Dari beberapa definisi diatas dapat disimpulkan bahwa 

hadis mu’allal adalah hadis yang tersingkap di dalamnya ‘illah qidihah, meski lahiriahnya terbebas darinya. ‘illatnya terkadang ada pada sanad, kadang pada matan, atau pada kedudanya. Umumnya ‘illat pada sanad seperti halnya irsal, al-waqt, inqita’ dan sejenisnya. Semua itu mempengaruhi kemuttasilan sanad dan menjadikan hadis tergolong dha’if.Ã

Hukum menggunakan hadis tersebut di atas adalah tidak dapat diamalkan secara mutlak, baik mengenai fadho’il maupun ahkam.
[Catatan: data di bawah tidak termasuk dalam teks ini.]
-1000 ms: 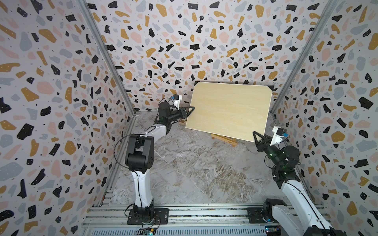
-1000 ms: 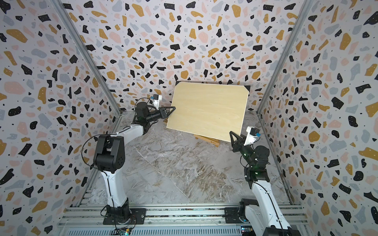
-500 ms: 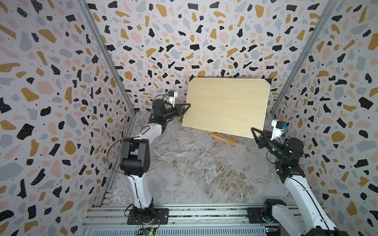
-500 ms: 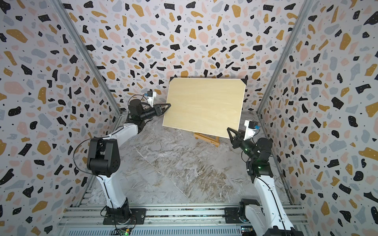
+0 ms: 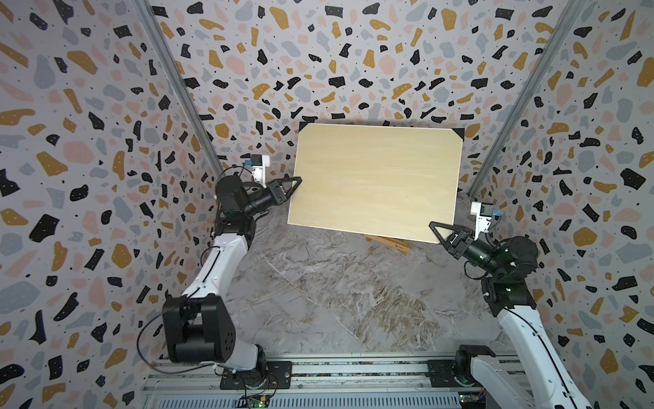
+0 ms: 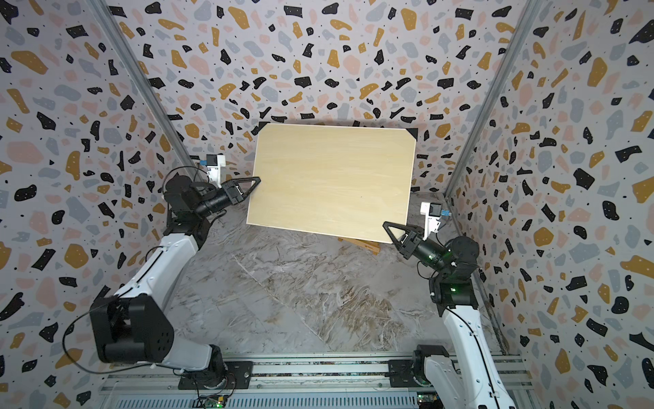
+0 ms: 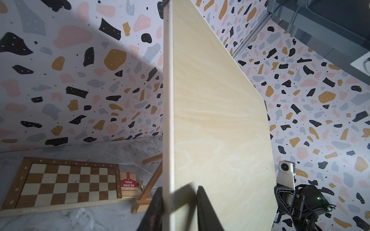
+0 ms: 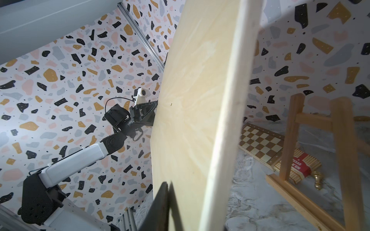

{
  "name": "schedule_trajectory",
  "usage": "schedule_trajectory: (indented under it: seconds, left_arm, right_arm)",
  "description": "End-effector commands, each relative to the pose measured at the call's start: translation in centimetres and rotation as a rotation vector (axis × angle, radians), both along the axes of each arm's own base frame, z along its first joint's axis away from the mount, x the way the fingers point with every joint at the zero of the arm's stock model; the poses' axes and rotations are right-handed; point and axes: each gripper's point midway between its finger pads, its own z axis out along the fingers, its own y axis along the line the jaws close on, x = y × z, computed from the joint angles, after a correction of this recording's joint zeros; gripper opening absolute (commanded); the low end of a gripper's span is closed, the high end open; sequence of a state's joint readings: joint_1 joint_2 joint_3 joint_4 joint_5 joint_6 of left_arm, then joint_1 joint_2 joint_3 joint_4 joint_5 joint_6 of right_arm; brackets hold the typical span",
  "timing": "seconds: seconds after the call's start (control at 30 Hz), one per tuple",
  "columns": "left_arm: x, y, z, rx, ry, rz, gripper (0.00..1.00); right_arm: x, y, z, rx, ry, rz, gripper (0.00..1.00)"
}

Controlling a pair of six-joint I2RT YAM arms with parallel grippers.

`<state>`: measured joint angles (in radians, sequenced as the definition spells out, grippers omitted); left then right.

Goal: Assemble the easel
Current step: Place the drawing board on the easel.

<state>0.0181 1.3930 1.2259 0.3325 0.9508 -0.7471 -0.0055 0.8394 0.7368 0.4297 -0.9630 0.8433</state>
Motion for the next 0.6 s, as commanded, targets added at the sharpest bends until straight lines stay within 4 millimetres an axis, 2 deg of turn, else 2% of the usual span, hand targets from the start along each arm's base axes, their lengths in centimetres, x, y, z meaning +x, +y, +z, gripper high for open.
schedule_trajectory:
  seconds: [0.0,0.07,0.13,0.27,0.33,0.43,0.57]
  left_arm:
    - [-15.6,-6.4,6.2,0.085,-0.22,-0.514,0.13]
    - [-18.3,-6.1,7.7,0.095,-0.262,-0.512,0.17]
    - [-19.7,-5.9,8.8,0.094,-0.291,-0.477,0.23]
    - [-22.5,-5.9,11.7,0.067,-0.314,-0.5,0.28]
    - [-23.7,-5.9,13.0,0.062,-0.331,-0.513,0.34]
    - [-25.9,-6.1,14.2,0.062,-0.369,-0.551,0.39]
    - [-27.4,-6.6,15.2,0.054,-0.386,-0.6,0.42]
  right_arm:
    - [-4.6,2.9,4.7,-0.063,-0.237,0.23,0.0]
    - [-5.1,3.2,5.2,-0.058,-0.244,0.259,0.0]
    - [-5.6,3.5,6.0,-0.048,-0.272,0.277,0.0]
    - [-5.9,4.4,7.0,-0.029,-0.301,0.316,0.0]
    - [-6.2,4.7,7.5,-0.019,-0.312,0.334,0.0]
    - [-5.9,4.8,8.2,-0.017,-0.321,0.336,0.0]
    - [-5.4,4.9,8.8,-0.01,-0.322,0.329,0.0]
Karena kita memiliki hadis-hadis shahih tentang fadho’il, targhib dan tarhib yang merupakan sabda Nabi saw yang sangat padat dalam jumlah besar.

Hal ini cukup menjadikan kita tidak perlu meriwayatkan hadis dha’if mengenai masalah fada’il ataupuan sejenisnya. Lebih-lebih fadha’il dan makarimul akhlak termasuk pilar agama. Sehingga tidak ada perbedaan antara hal-hal itu dengan ahkam ditinjau dari segi kekuatan sumbernya, yakni shahih maupuan hasan. Sehingga wajiblah sumbernya adalah khabar-khabar yang bisa diterima.